§ WHAT THIS TASK INVOLVES:
In the listing that follows, the lines starting at the one containing "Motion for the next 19" and ending at the one containing "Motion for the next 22" are to be returned exactly, both boundary lines included, and no others.

::: DATASET RECORDS

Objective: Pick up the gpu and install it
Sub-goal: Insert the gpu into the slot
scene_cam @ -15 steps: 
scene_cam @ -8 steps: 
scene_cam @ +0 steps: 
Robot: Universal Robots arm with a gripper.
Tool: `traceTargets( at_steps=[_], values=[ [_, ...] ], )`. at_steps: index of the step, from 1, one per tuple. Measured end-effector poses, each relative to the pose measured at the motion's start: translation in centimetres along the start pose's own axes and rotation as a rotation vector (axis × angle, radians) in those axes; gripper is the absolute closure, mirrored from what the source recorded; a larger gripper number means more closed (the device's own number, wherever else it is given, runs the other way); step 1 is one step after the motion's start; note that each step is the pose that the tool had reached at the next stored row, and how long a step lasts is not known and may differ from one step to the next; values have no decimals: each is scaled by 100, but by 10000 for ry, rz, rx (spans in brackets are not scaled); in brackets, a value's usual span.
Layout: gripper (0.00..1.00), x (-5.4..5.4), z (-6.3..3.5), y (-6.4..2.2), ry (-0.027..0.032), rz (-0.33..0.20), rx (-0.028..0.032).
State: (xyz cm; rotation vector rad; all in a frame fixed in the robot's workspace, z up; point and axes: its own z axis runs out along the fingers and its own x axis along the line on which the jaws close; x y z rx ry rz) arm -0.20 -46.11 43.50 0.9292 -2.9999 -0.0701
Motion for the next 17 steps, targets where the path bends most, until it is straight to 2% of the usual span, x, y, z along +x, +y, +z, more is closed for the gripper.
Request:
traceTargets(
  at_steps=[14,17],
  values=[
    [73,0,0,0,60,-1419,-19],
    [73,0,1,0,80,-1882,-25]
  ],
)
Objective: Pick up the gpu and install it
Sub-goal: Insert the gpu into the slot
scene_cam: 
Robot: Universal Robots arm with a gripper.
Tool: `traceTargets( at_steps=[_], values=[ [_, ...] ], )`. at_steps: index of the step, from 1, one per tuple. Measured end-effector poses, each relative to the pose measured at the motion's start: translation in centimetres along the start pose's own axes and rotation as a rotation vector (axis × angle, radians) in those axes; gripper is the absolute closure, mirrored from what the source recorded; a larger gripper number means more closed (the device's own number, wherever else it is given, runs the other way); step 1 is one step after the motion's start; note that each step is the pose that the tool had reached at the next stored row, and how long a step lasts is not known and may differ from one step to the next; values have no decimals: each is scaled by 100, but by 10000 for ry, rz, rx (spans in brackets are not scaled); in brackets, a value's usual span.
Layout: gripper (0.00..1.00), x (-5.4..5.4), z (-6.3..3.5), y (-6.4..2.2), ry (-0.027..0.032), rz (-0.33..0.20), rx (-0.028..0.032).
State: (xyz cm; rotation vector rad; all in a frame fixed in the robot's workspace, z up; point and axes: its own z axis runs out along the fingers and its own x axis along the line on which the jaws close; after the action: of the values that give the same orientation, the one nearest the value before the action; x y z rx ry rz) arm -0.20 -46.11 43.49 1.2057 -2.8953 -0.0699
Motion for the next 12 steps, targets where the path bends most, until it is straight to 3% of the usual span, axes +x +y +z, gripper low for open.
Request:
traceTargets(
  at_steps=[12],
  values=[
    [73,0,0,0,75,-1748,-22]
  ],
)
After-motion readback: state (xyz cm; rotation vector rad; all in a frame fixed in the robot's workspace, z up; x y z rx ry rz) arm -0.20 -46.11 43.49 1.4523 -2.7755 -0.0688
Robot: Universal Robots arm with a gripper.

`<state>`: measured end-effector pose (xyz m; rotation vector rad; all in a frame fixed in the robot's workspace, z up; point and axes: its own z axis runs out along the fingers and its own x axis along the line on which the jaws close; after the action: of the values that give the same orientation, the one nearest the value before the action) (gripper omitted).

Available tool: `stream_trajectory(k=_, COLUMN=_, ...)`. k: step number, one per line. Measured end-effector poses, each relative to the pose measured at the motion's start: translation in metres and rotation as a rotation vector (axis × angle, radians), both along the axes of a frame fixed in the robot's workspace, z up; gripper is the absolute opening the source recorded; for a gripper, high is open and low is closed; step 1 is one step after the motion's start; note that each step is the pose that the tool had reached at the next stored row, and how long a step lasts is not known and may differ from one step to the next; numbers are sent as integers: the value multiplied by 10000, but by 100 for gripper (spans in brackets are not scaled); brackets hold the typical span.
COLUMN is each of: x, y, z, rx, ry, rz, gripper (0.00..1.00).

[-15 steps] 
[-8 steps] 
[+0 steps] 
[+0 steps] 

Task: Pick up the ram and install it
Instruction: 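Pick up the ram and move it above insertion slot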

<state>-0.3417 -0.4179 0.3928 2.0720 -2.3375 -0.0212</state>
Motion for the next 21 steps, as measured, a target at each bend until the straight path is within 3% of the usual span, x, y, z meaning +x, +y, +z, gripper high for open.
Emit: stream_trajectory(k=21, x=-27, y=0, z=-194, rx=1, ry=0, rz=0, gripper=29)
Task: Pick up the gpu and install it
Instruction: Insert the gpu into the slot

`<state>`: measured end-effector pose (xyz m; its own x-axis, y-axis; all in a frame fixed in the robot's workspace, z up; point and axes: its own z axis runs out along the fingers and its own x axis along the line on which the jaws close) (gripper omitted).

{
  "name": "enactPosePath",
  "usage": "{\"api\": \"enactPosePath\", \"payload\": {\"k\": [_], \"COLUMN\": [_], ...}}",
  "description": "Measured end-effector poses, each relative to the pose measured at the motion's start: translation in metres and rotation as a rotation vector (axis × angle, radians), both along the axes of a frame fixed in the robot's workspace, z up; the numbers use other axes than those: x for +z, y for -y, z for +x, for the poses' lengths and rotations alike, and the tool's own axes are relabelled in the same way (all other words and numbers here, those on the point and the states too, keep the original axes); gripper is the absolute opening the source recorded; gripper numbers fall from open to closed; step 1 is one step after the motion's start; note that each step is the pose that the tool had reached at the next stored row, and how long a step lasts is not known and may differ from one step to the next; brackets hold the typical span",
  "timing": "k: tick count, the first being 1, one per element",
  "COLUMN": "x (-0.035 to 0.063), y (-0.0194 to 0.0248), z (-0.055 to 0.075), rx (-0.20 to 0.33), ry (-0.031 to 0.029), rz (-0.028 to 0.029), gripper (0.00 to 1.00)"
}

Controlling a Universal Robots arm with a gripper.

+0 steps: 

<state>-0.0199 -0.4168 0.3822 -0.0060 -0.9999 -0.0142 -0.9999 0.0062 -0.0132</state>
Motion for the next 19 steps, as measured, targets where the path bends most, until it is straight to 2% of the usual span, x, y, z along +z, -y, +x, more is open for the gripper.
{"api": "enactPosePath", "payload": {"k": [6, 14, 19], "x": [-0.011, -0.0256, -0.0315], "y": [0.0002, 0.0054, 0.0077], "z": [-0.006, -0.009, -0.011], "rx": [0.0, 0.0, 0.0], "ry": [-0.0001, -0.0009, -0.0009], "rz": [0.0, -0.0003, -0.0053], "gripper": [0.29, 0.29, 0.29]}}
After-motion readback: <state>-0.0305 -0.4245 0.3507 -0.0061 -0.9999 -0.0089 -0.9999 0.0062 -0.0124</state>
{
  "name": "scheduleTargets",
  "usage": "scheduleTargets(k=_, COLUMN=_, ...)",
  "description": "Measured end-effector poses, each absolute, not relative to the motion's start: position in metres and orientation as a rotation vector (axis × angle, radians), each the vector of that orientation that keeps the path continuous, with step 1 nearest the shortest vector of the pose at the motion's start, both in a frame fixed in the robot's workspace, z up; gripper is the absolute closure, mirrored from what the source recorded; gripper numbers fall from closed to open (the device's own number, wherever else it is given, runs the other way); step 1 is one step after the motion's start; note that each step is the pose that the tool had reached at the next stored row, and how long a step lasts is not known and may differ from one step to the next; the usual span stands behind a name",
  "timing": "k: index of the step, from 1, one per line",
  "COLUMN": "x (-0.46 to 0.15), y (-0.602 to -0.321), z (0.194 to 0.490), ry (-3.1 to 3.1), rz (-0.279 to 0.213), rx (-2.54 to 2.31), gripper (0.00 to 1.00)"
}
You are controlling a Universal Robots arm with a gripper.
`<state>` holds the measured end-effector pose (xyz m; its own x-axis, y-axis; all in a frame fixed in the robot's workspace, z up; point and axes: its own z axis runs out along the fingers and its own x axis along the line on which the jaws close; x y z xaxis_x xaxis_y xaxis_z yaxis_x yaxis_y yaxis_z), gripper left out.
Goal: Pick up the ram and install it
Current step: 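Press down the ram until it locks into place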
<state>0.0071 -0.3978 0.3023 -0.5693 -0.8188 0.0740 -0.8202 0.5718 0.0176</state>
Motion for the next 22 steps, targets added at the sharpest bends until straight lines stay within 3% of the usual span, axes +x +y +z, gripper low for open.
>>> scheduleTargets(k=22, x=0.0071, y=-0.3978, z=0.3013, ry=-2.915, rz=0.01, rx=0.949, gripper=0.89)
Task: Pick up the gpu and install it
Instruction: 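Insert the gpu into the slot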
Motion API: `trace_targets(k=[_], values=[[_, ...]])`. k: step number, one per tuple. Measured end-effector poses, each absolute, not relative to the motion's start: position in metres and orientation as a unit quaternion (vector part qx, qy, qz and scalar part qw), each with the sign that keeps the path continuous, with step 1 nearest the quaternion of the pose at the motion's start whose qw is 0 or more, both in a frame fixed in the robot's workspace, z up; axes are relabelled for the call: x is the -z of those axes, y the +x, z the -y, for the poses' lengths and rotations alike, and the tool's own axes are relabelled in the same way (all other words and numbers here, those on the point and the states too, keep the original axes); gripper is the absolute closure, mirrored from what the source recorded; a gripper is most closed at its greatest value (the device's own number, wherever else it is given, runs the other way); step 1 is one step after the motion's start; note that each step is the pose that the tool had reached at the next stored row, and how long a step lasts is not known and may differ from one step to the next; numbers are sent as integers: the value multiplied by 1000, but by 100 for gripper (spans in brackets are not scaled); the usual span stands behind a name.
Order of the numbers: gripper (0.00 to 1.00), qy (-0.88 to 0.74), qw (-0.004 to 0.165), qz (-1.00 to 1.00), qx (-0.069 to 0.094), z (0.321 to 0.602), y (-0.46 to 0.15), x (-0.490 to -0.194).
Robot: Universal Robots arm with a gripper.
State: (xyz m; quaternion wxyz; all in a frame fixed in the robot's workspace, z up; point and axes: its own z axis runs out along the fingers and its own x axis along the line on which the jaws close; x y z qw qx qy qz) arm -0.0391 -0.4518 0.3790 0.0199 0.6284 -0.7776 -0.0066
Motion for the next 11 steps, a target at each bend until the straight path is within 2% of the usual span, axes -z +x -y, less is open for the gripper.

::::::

§ RESPONSE BOX:
Motion for the next 19 steps, as measured, targets where the path bends most, until it is straight to 2% of the usual span, x, y, z along +z, -y, +x, more is open for the gripper.
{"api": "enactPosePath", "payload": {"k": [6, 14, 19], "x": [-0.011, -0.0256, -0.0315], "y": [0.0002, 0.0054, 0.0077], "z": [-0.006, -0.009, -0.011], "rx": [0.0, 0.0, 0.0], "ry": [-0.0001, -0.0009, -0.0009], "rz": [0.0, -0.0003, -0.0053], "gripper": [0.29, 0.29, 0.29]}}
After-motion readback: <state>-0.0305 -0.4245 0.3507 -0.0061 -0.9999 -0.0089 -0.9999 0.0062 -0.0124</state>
{
  "name": "scheduleTargets",
  "usage": "scheduleTargets(k=_, COLUMN=_, ...)",
  "description": "Measured end-effector poses, each absolute, not relative to the motion's start: position in metres and orientation as a rotation vector (axis × angle, radians), each the vector of that orientation that keeps the path continuous, with step 1 nearest the shortest vector of the pose at the motion's start, both in a frame fixed in the robot's workspace, z up; gripper is the absolute closure, mirrored from what the source recorded; gripper numbers fall from closed to open (the device's own number, wherever else it is given, runs the other way); step 1 is one step after the motion's start; note that each step is the pose that the tool had reached at the next stored row, and how long a step lasts is not known and may differ from one step to the next; the usual span stands behind a name",
  "timing": "k: index of the step, from 1, one per line",
  "COLUMN": "x (-0.46 to 0.15), y (-0.602 to -0.321), z (0.194 to 0.490), ry (-3.1 to 3.1), rz (-0.279 to 0.213), rx (-2.54 to 2.31), gripper (0.00 to 1.00)"
}
You are controlling a Universal Robots arm with a gripper.
`<state>` holds the measured end-effector pose (xyz m; its own x-axis, y-axis; all in a frame fixed in the robot's workspace, z up; point and axes: its own z axis runs out along the fingers and its own x axis along the line on which the jaws close; x y z xaxis_x xaxis_y xaxis_z yaxis_x yaxis_y yaxis_z), gripper left out.
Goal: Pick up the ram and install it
Current step: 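Press down the ram until it locks into place
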<state>0.0071 -0.3978 0.3023 -0.5693 -0.8188 0.0740 -0.8202 0.5718 0.0176</state>
Motion for the next 22 steps, targets added at the sharpest bends until straight lines stay within 3% of the usual span, axes +x +y +z, gripper low for open.

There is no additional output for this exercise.